Once you have read the listing, write it all out exactly.

>>>>>

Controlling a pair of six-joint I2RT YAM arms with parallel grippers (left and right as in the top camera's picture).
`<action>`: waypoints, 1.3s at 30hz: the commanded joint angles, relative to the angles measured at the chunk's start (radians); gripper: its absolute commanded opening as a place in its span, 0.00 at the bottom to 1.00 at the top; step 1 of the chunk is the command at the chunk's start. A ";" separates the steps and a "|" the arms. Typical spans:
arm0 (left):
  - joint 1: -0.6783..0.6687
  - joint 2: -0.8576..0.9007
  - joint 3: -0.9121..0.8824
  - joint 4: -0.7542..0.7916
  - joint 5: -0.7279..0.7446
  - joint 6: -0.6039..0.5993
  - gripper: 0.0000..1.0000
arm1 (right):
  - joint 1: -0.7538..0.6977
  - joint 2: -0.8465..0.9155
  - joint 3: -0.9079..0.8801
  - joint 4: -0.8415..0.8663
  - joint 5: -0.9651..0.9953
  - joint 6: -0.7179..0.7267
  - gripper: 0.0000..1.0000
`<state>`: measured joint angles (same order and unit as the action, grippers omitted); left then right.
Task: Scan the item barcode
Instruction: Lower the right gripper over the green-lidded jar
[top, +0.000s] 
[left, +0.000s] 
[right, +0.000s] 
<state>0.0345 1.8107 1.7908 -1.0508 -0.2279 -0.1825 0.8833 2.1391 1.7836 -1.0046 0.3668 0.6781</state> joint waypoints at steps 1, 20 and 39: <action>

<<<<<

◆ Exercise result ◆
Controlling a pair of six-joint I2RT YAM arms with parallel grippers (left and right as in the top camera's picture).
`<action>`: waypoints, 1.3s at 30hz: the commanded joint angles, relative to the angles measured at the chunk's start (radians); gripper: its absolute commanded opening as a place in its span, 0.00 at the bottom to 1.00 at the top; step 1 of the chunk is the command at the chunk's start. A ";" separates the steps and a "|" the arms. Typical spans:
arm0 (left):
  - joint 1: -0.6783..0.6687
  - joint 2: -0.8576..0.9007
  - joint 3: -0.9121..0.8824
  - joint 4: -0.7542..0.7916
  - joint 5: -0.7279..0.7446
  - joint 6: -0.6039..0.5993
  - gripper: 0.0000..1.0000
arm1 (right):
  - joint 1: -0.7538..0.6977
  - joint 2: -0.8465..0.9155
  - joint 3: -0.9079..0.8801
  - joint 4: -0.8415..0.8663
  - joint 5: -0.9651..0.9953
  - joint 6: -0.7179..0.7267
  - gripper: 0.0000..1.0000
`<state>`: measured joint angles (same order and unit as the action, grippers omitted); left then right.
Task: Scan the item barcode
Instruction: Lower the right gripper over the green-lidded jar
[top, +0.000s] 
[left, +0.000s] 
[right, +0.000s] 
<state>0.0345 1.8107 1.7908 -1.0508 -0.2279 -0.1825 0.8833 2.1391 1.7836 -1.0046 0.3668 0.6781</state> joint waypoints at steps 1, 20 and 39: <action>

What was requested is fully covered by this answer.